2
$\begingroup$

How do I use pascals identity:

${2n\choose 2k}={2n-1\choose 2k}+{2n-1\choose 2k-1}$ to prove that

$\displaystyle\sum_{k=0}^{n}{2n\choose 2k}=\displaystyle\sum_{k=0}^{2n-1}{2n-1\choose k}$

for every positive integer $n$ ?

  • 0
    Try writing out Pascal's identity for n = 1, 2, 3, 4 and writing out the equation that you're trying to prove for n = 4 (without simplifying the binomial coefficients). See if you can give a proof in that case. If you're able to do this, you'll see how to do the general case.2012-10-26

4 Answers 4

4

You have $ \sum_{k=0}^n\binom{2n}{2k}=\sum_{k=0}^n\left(\binom{2n-1}{2k}+\binom{2n-1}{2k-1}\right) $ Expand the right side. Here are first two and the last terms: $ \left(\binom{2n-1}{0}+\binom{2n-1}{-1}\right)+\left(\binom{2n-1}{2}+\binom{2n-1}{1}\right)+\cdots+\left(\binom{2n-1}{2n}+\binom{2n-1}{2n-1}\right) $ Do you see the pattern? Can you express this as a sum? There's only one slightly subtle point.

  • 0
    @Tomer. Lots of people do this. For example, Knuth's *Concrete Mathematics*, Ch.5. In general, $\binom{n}{m}=0$ when m<0 and also when n. In other words, any integer pairs not in Pascal's triangle are zero.2012-10-27
3

As an aside, I note that the identity

$\sum_{k=0}^{n}{2n\choose 2k}=\sum_{k=0}^{2n-1}{2n-1\choose k}\tag{1}$

has an easy combinatorial proof that makes no use of Pascal’s identity. The lefthand side of $(1)$ obviously counts the number of even-sized subsets of $\{1,\dots,2n\}$. The righthand side counts all of the subsets of $\{1,\dots,2n-1\}$. The even-sized subsets of $\{1,\dots,2n\}$ that do not contain $2n$ are obviously in one-to-one correspondence with the even-sized subsets of $\{1,\dots,2n-1\}$, while the even-sized subsets of $\{1,\dots,2n\}$ that do contain $2n$ are in one-to-one correspondence with the odd-sized subsets of $\{1,\dots,2n-1\}$ by the map that throws away $2n$, so the even-sized subsets of $\{1,\dots,2n\}$ are in one-to-one correspondence with the subsets of $\{1,\dots,2n-1\}$, and $(1)$ follows immediately. (And of course both summations are equal to $2^{2n-1}$.)

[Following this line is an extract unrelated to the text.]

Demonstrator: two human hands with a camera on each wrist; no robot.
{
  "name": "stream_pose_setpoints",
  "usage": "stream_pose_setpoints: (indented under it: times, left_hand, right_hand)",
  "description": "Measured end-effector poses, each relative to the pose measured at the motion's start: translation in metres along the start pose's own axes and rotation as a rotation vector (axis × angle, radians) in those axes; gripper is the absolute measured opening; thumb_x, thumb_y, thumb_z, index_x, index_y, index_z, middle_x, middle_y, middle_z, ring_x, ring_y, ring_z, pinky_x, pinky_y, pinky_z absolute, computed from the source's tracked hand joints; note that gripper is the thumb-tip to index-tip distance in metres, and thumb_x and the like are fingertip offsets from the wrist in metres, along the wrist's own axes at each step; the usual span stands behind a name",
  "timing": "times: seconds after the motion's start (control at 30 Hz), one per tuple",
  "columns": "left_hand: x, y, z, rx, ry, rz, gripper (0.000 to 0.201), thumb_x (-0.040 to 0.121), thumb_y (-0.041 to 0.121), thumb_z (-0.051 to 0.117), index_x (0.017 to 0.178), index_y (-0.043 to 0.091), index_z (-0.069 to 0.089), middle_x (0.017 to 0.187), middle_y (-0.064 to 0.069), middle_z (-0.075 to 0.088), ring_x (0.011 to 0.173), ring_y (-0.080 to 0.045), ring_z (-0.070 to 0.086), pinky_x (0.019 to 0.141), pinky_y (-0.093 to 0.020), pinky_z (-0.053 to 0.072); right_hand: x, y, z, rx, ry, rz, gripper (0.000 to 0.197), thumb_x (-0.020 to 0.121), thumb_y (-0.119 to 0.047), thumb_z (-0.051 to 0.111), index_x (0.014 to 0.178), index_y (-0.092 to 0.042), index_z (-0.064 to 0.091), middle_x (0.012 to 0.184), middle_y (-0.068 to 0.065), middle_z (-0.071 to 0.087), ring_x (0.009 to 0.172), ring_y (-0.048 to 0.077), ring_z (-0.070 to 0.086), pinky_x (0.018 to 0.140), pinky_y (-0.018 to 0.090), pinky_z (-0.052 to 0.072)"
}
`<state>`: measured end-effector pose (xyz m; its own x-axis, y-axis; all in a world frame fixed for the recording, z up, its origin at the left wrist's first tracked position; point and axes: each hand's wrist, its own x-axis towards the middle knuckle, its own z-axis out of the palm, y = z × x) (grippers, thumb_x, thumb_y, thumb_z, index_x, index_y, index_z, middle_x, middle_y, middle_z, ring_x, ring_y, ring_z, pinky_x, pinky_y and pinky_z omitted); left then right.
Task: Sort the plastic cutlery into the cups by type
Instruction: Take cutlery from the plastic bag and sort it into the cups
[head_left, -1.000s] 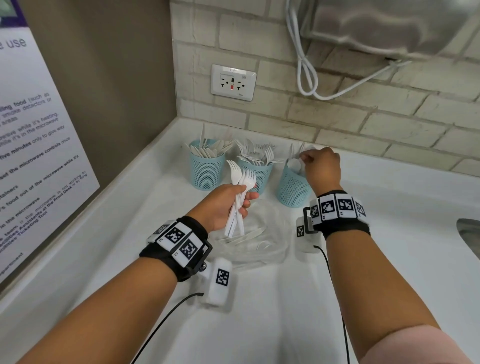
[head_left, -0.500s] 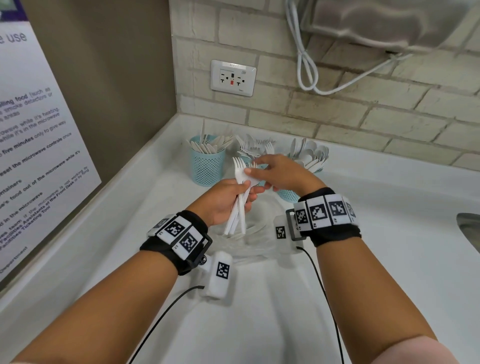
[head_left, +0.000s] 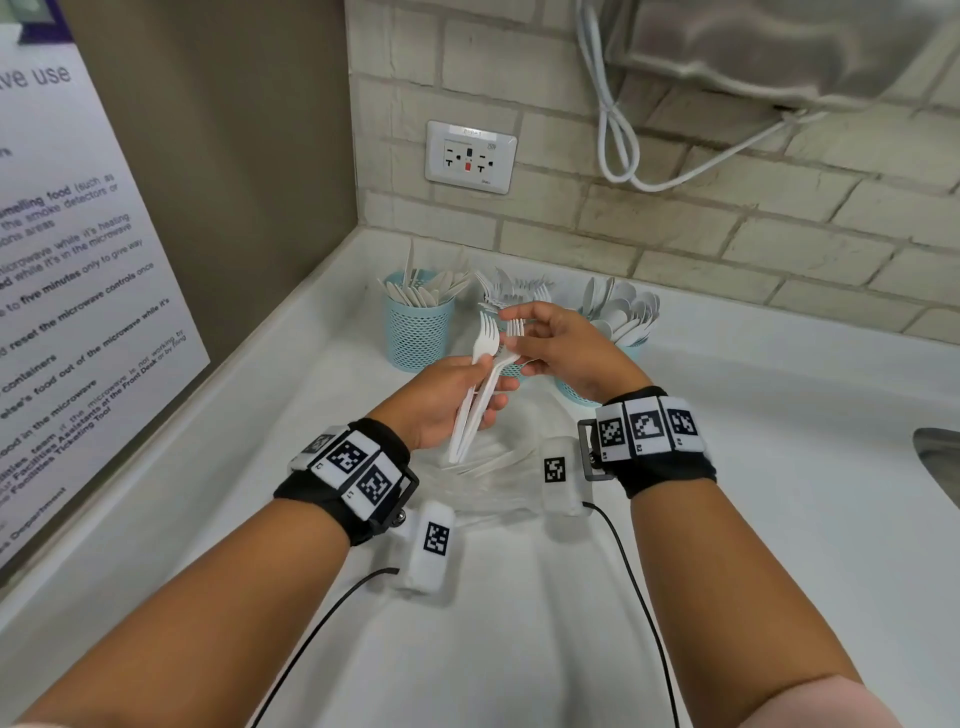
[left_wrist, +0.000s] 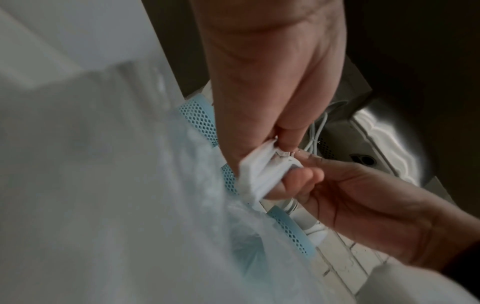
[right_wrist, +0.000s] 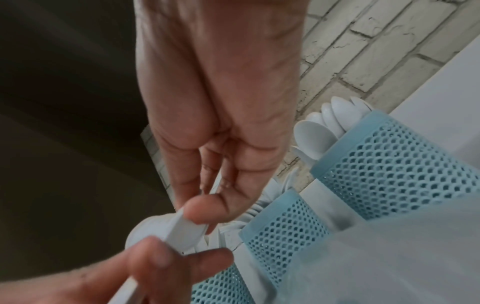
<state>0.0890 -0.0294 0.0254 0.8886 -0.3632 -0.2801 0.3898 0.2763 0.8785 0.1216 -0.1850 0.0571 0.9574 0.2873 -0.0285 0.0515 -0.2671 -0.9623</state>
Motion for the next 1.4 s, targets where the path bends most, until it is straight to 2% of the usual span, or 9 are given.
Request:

Another way to say the same thing is to observe that for $n\ge 1$, half of the subsets of $\{1,\dots,n\}$ have even cardinality. (This is easily proved by induction, for instance.) $\{1,\dots,2n\}$ has $2^{2n}$ subsets; half of these, or $2^{2n-1}$, have even cardinality. But that’s the number of all subsets of $\{1,\dots,2n-1\}$.

It should be noted that $(1)$ holds only for $n>0$: if $n=0$, the lefthand side is $1$, and the righthand side is $0$.

  • 0
    Indeed! When $n=0$, $\binom{2n-1}{2n}=1$ instead of $0$.2012-10-27
2

Other than Pascal's identity, we just notice that the sums on the right are the same because they cover the same binomial coefficients (red=even, green=odd, and blue=both). $ \begin{align} \sum_{k=0}^n\binom{2n}{2k} &=\sum_{k=0}^n\color{#C00000}{\binom{2n-1}{2k}}+\color{#00A000}{\binom{2n-1}{2k-1}}\\ &=\sum_{k=0}^{2n-1}\color{#0000FF}{\binom{2n-1}{k}} \end{align} $ Note that $\binom{2n-1}{-1}=\binom{2n-1}{2n}=0$.

  • 0
    @Tomer: there are three ways to look at this. The first is that $\binom{2n-1}{k}$ is the coefficient of $x^k$ in $(1+x)^{2n-1}$. The coefficients of $x^{2n}$ and $x^{-1}$ are $0$. The second is that, using $\binom{n}{k}=\frac{n!}{(n-k)!k!}$, $k\binom{2n-1}{k}=(2n-k)\binom{2n-1}{k-1}$; set $k=2n$ and $k=0$. The third is using Pascal's identity: $\binom{2n-1}{2n-1}+\binom{2n-1}{2n}=\binom{2n}{2n}$ and $\binom{2n-1}{-1}+\binom{2n-1}{0}=\binom{2n}{0}$.2012-10-27
1

HINT

Write out what you want to prove for $n = 1$ and $n = 2$. Use Pascal's identity. If you are stuck after this, update your question with your work and we'll go from there.